• _Exercise inputs_
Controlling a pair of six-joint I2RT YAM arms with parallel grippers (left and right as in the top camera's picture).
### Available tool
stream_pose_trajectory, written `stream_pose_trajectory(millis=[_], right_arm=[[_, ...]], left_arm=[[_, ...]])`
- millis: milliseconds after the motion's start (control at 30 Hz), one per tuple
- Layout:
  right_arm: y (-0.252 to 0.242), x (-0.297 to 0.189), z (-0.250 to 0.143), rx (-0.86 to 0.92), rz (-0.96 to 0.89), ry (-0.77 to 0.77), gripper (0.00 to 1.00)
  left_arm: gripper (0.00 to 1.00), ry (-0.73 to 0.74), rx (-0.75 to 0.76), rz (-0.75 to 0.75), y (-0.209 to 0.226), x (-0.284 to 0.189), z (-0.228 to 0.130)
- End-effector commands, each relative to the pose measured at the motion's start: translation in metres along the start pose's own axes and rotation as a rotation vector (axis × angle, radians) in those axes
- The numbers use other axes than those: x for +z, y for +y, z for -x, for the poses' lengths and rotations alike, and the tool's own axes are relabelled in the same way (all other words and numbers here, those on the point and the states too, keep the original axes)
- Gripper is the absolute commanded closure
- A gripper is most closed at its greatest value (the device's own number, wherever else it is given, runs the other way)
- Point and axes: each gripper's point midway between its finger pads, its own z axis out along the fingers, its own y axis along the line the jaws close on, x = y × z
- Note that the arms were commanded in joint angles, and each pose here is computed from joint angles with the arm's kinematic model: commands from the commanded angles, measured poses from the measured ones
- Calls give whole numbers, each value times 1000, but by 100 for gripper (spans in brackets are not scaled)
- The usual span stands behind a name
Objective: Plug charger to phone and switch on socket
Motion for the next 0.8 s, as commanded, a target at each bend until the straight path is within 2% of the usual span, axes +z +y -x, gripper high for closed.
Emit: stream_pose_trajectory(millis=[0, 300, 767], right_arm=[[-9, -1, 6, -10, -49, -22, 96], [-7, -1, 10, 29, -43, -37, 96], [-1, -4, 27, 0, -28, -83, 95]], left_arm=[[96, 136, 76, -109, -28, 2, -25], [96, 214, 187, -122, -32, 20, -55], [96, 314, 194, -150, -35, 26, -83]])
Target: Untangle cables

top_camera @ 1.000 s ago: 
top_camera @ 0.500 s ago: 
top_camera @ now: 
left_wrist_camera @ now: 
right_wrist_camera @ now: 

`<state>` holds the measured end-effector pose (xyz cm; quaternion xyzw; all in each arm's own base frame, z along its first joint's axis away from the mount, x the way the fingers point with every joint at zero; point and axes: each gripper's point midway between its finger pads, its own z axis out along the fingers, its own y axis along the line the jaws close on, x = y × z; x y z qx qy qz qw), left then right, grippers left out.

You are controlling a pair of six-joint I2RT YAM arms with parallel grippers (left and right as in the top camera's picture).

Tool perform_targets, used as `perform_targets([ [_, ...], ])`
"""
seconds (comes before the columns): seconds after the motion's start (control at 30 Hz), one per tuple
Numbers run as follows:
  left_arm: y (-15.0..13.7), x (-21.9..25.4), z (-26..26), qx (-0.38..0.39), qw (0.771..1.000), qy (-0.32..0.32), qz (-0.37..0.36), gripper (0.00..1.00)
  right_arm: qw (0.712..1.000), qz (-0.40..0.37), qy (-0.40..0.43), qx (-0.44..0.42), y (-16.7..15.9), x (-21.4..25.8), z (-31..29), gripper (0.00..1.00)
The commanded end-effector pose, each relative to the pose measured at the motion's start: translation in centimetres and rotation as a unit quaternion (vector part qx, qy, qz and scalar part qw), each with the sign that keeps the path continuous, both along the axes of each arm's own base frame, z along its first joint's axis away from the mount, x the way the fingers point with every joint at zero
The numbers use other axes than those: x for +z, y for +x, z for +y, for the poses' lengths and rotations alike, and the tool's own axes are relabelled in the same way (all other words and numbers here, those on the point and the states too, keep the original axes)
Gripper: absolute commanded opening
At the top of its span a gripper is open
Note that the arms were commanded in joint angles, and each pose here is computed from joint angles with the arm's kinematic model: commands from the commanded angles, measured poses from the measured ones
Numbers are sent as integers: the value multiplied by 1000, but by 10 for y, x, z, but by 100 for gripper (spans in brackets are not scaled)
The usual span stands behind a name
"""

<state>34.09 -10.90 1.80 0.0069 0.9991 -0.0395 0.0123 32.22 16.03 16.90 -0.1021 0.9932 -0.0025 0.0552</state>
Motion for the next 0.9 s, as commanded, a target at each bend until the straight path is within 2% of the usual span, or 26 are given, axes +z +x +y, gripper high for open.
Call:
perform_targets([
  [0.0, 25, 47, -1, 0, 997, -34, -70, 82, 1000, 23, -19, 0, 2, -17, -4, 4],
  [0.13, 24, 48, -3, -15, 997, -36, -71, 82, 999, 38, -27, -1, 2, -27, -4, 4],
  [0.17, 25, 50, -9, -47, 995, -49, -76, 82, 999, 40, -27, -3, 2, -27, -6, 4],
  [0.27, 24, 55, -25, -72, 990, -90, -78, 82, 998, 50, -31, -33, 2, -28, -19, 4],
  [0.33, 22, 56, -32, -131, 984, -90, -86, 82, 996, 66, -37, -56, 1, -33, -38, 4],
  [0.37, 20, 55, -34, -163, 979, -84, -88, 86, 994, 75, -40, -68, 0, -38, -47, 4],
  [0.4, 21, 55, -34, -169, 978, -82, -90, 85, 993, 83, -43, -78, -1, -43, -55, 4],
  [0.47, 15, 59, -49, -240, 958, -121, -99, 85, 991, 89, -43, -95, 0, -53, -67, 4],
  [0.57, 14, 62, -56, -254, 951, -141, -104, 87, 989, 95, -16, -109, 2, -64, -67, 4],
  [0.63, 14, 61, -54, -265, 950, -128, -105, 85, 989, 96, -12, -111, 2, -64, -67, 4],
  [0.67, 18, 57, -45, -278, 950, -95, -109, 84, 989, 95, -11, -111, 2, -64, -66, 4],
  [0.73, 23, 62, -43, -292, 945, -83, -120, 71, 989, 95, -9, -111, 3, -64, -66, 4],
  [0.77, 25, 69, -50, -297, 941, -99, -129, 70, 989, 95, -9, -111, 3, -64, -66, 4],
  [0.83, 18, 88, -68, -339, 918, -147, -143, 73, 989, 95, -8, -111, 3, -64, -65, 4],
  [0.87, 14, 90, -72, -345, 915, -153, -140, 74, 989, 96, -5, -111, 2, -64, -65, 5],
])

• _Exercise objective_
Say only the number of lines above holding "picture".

• _Worked solution_
2